[Repost] Re: A question about your HttpClient example and beyond

Sun Sep 20 22:17:28 EDT 2009

Thanks Frederic for a nice guidance.  Happy to see the great conversation!

— Trustin Lee, http://gleamynode.net/

On Sat, Sep 12, 2009 at 2:44 PM, J. Mi <jmi258 at gmail.com> wrote:
> Hi Frederic,
>
> You got it all correct in my application. Thanks so much for the help.

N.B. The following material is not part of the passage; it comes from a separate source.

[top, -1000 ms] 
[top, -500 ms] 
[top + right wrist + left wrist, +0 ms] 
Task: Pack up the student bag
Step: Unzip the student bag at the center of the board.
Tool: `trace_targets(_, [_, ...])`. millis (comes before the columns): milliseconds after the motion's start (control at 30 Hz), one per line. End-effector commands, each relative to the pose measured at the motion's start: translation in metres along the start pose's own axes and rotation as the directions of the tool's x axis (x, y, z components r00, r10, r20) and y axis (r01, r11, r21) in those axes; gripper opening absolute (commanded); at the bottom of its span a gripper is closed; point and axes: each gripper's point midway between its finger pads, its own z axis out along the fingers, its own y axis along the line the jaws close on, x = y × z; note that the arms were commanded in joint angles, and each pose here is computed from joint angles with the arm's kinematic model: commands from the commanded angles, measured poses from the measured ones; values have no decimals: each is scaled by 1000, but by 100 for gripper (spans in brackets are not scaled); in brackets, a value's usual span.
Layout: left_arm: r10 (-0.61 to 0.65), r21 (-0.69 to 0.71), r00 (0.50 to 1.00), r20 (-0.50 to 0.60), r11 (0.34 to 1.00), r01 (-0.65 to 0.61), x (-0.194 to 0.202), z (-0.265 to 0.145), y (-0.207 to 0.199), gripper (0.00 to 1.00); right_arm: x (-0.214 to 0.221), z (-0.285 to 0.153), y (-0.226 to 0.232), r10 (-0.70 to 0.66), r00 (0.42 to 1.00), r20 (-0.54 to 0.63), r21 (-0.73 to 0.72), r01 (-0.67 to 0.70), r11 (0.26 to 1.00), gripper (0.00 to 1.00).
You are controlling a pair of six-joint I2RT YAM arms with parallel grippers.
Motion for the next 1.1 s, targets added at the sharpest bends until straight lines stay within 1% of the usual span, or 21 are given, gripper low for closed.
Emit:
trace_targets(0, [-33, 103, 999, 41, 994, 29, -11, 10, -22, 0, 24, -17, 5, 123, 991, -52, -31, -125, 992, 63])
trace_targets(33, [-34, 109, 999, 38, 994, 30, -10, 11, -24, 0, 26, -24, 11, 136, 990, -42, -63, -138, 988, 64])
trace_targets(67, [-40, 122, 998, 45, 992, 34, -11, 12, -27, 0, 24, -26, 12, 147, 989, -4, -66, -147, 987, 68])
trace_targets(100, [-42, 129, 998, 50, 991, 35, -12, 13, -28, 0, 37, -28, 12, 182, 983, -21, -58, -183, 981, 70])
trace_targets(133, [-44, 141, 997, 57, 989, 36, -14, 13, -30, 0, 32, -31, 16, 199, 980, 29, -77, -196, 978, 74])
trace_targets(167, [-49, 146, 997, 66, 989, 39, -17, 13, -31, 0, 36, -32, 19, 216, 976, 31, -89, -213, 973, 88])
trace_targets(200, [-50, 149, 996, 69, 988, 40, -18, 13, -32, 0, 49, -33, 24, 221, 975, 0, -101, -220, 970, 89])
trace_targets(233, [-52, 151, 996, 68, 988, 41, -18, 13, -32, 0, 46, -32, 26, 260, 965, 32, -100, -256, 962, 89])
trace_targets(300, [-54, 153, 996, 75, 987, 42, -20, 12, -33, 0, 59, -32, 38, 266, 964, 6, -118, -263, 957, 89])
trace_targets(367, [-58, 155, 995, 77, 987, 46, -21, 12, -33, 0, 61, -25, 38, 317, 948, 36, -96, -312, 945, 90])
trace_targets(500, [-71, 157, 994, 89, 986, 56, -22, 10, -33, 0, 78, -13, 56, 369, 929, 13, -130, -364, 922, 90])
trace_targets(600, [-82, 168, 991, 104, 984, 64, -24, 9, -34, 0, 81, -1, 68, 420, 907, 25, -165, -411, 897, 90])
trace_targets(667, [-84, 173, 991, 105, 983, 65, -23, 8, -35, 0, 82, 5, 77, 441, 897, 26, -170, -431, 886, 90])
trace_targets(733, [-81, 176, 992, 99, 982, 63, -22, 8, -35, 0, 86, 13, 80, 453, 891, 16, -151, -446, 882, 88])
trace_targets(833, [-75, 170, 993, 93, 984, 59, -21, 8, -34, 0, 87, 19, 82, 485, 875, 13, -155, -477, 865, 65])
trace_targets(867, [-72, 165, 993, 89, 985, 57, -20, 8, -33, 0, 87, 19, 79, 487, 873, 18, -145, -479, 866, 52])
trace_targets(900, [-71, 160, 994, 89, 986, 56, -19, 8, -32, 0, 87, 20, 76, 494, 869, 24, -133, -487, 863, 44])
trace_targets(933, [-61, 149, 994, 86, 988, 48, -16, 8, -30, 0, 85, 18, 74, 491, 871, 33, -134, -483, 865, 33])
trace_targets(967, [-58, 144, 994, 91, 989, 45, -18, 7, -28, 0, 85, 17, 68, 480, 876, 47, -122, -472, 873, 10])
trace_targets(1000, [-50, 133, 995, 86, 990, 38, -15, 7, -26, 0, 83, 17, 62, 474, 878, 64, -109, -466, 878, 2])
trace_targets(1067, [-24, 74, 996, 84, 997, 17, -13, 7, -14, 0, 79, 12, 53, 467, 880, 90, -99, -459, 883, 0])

> Following your suggestion, I was able to maximize the concurrency by adding
> a ChannelFutureListener on connect operation. In its operationComplete(),
> channel sent a http request and count down a CountDownLatch since I do need
> to 'join' all responses.
>
> So now, I have used 3 loops (vs previously 4 loops), plus more
> concurrency, like this:
>
> - Setup the first CountDownLatch
> - Loop 1: connect n times with a listener for each connect. In the
> listener's operationComplete(), request was sent, handler list was added
>               and a CountDownLatch was counted down.

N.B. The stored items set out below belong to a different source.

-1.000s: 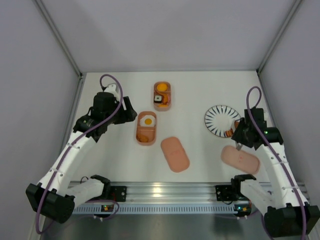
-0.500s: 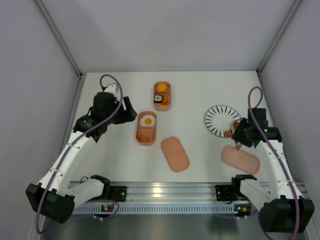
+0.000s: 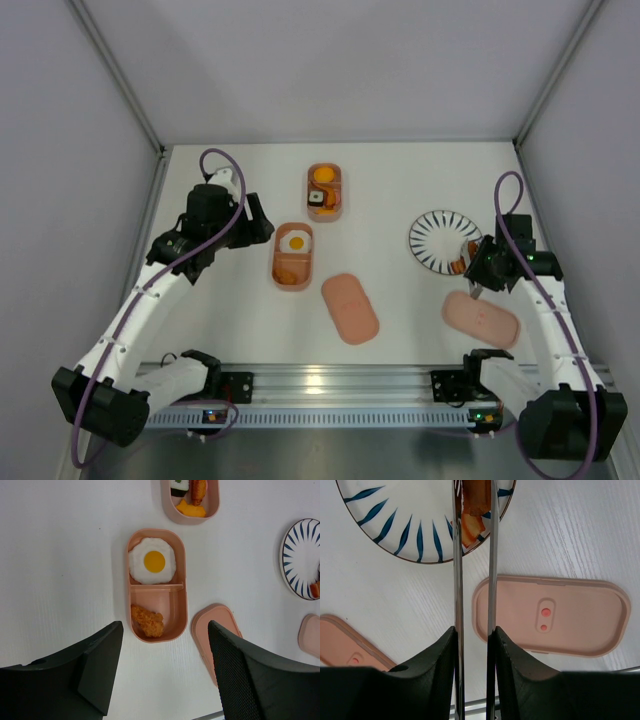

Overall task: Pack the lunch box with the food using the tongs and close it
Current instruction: Pick up the fake food from the plate.

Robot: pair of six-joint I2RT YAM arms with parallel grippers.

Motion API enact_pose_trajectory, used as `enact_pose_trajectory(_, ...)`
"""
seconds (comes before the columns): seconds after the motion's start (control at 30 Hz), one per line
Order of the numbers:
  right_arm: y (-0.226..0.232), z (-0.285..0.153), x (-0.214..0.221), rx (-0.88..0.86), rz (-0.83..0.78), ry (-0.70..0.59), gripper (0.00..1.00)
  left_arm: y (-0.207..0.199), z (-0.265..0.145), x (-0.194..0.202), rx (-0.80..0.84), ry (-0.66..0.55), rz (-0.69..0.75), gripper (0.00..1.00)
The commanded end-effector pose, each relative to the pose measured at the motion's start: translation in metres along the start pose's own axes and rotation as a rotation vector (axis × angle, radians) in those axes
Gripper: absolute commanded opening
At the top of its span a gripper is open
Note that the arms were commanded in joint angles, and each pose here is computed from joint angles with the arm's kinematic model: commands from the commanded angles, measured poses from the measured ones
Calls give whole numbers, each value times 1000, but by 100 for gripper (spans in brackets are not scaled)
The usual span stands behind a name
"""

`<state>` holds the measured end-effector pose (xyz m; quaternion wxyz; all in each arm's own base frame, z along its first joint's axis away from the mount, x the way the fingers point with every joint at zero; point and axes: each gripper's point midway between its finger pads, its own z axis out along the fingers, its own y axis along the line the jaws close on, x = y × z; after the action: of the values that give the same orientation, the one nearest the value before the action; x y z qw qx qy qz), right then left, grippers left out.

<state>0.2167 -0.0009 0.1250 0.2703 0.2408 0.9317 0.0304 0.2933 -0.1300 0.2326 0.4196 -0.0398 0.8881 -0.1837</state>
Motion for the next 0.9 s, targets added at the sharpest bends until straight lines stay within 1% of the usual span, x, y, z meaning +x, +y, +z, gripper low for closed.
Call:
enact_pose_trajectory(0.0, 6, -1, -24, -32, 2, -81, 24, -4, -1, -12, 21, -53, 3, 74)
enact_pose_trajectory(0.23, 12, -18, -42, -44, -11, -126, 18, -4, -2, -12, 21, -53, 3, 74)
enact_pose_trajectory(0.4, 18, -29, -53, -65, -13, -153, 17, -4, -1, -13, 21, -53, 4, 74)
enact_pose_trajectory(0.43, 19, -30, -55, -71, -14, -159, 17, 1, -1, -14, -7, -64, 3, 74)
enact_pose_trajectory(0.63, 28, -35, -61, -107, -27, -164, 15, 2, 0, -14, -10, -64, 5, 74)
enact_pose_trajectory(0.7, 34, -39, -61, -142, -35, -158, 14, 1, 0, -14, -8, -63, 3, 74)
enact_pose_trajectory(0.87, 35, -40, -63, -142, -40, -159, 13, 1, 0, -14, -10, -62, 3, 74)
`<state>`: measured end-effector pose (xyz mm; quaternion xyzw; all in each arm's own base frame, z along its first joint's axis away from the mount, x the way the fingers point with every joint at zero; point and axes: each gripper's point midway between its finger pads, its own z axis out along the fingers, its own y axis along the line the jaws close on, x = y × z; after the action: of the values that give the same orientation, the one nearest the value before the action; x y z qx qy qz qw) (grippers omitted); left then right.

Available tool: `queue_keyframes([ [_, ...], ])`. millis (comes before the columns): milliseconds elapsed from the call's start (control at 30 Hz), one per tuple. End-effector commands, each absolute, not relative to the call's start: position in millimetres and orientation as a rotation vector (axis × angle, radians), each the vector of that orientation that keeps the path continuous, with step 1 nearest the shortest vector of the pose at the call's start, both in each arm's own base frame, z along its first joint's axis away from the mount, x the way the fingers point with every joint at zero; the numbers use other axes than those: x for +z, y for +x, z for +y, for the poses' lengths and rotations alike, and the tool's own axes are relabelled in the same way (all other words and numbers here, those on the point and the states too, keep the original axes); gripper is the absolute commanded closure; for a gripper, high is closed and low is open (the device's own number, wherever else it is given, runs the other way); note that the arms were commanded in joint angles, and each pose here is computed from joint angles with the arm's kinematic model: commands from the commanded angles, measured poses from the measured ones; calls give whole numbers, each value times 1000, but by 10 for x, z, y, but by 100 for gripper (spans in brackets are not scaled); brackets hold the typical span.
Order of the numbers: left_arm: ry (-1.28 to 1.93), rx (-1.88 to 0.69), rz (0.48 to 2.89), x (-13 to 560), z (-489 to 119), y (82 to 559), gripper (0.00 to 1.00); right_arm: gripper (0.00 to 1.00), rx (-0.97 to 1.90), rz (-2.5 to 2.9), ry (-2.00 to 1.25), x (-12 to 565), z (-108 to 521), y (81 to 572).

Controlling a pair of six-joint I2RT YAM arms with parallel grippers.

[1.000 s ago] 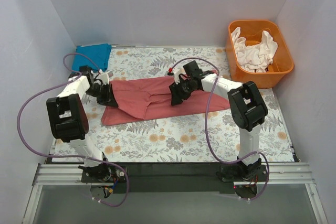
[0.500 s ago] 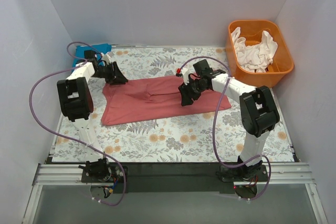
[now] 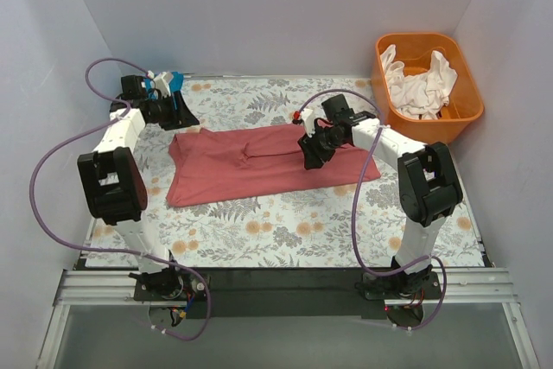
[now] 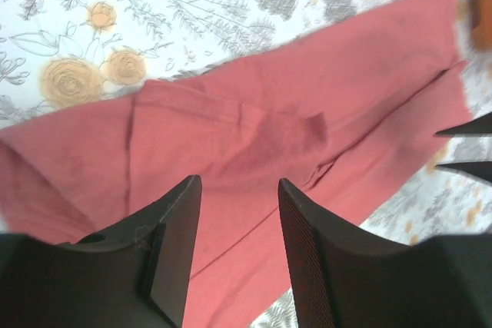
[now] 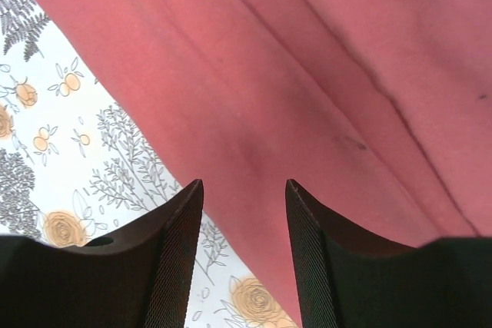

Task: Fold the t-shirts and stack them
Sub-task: Fold the tshirt

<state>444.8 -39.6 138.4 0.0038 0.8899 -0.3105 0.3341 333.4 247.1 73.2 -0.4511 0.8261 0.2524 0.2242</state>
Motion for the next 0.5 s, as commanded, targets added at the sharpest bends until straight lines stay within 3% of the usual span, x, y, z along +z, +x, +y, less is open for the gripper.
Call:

> - wait on the first CountDownLatch
> - Loop 2: use the handler list to retrieve each response.
> - Setup the second CountDownLatch
> - Loop 3: do a channel.getCloseFuture().addListener. In the listener's
> operationComplete(), simply count down the CountDownLatch
> - wait on the first CountDownLatch
> - bootstrap.releaseExternalResources
>
> I think I'm now observing now better performance than before AFTER a
> threshold. In my case, in serving less than 100 requests, multi-threading
> plus synch Apache HttpClient does better. In serving 100 requests, they
> break even. In serving 200 and 300 requests, Netty does better. My VMware
> workstation 6 with Centos 5.3 and 5gb mem in a 4-cores desktop cannot handle
> more than 300 requests in my simple testing application.
>
> Next, I'm going to work on HttpChunkAggregator as you suggested. Not sure
> what else I need to do other than uncommenting out that line in snoop
> example. I'll look into it.
>
> Again, thanks so much to guide me as a newbie to this framework.
>
> Jason
>
> On Fri, Sep 11, 2009 at 12:30 AM, Frederic Bregier <fredbregier at free.fr>
> wrote:
>>
>> Hi Jason,
>>
>> Again, I'm feeling not able to answer to all, but I will start to answer
>> to
>> some...
>>
>> One of the interest of the Nio model is the asynchronous part.

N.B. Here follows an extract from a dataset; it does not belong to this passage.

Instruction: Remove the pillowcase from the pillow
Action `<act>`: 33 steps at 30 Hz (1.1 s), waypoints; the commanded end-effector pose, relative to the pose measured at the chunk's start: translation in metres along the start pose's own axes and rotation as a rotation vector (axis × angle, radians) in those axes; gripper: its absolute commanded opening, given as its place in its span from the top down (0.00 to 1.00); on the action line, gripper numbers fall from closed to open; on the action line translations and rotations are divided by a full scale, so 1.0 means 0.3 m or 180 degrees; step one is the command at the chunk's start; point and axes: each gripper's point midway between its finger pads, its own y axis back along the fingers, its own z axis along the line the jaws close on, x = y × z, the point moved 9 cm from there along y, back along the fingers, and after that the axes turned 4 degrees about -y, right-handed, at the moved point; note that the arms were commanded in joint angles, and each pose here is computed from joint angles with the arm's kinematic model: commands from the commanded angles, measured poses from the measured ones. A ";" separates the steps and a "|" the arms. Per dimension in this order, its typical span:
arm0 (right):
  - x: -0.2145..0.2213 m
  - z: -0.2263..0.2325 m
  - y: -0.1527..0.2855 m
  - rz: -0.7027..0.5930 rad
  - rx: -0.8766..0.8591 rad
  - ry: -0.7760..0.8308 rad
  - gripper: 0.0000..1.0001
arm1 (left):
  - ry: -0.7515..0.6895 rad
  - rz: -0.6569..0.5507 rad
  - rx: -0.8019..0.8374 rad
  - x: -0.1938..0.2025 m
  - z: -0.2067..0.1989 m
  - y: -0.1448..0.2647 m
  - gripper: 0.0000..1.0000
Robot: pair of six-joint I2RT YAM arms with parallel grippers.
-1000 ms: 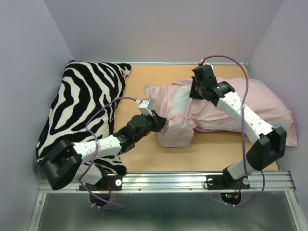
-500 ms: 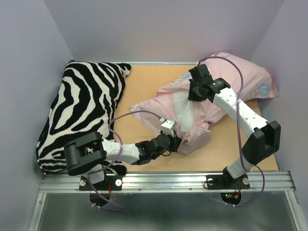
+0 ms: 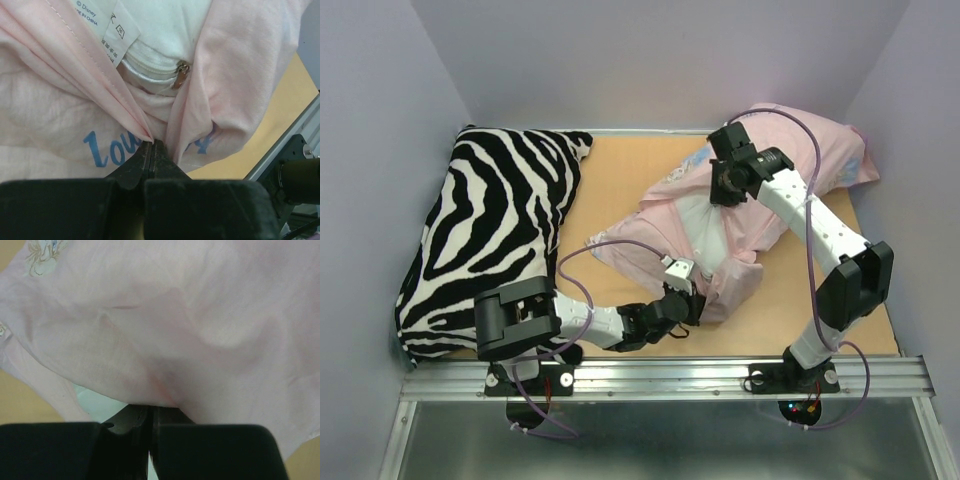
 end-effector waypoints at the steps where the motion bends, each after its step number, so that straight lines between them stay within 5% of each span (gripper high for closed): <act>1: -0.325 0.097 0.152 -0.1467 -0.0573 -0.0591 1.00 | -0.0295 0.0944 0.0361 0.171 -0.006 0.131 1.00; 9: -0.238 0.178 0.205 -0.1389 -0.0900 -0.0471 0.99 | -0.0289 0.0158 0.0730 -0.165 -0.155 0.219 0.62; 18: -0.254 0.239 0.265 -0.1524 -0.1192 -0.0710 0.99 | 0.0111 -0.0156 0.0098 -0.382 -0.119 0.274 0.55; 24: -0.247 0.219 0.287 -0.1571 -0.1171 -0.0708 0.99 | 0.0507 -0.0614 -0.0906 -0.420 0.034 0.355 0.52; 28: -0.239 0.206 0.310 -0.1587 -0.1205 -0.0723 0.99 | 0.0699 -0.0853 -0.1455 -0.491 0.150 0.352 0.41; 33: -0.236 0.205 0.312 -0.1573 -0.1212 -0.0684 0.99 | 0.0471 -0.0903 -0.1092 -0.526 0.164 0.338 0.40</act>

>> In your example, if I get it correctly you do something like this:
>> For all host/port
>>    connect
>> For all connect
>>    wait their finished connection and send request
>> For all connected
>>    wait for the answer for one request in order
>>
>> Then you are implementing something in the middle of synchronous and
>> asynchronous.
>> I would have the following idea (using all ChannelFuture capability of
>> Netty):
>>
>> For all host/port
>>    connect and add a ChannelFutureListener on the connection done
>>
>> In the ChannelFutureListener
>>    send the request => each request will add (not necesseraly in order)
>> the
>> result in your arraylist
>>
>> Wait for the list to be full (n requests => n answers or using a countdown
>> from concurrent package)
>>
>> Then you can have connection/sending request/receiving request all
>> overlapping between several requests.
>>
>> What you have done tend to be synchronous, not completely since you
>> overlap
>> connections between all channel connection, but as you are waiting that
>> all
>> are done...
>> You can get it by this "picture":
>> you create n task (connection)
>> you are waiting that all n task are done (connected) so a global
>> synchronisation of all threads
>> then you create n task (request)
>> you are waiting that all n task are done (answered) so again a global
>> synchronisation
>>
>> What I suggest is:
>> you create n task (connection), they will continue by sending the request
>> (no synchronisation)
>> you are waiting that all n task (connected and answered) are done (on any
>> order) so a global synchronisation but based on the slowest answer from
>> remote host.
>>
>> Of course, if you can avoid to wait for all answers to be there and work
>> with each answer one by one, then you can even avoid such a global wait on
>> the slowest answer. But it depends on you business logic there...
>>
>> Reusing connection is not quite possible in Netty but there is some
>> handlers/code that allow reconnection (Trustin made an example a few days
>> ago posted in the ML).
>>
>> Now for the chunk part, yes chunk should be supported by any HTTP server.
>> The reason is that when a request is bigger than 8KB, it is supposed to be
>> chunked.
>> However, there is in Netty an handler (HttpChunkAggregator) that allow you
>> to get the full body (only the body is concerned by chunk) in one
>> ChannelBuffer. This handler does accumulating of all chunks up to the last
>> one and returns to the next handler when it is completed.
>> It is obviously simplest for a standard program.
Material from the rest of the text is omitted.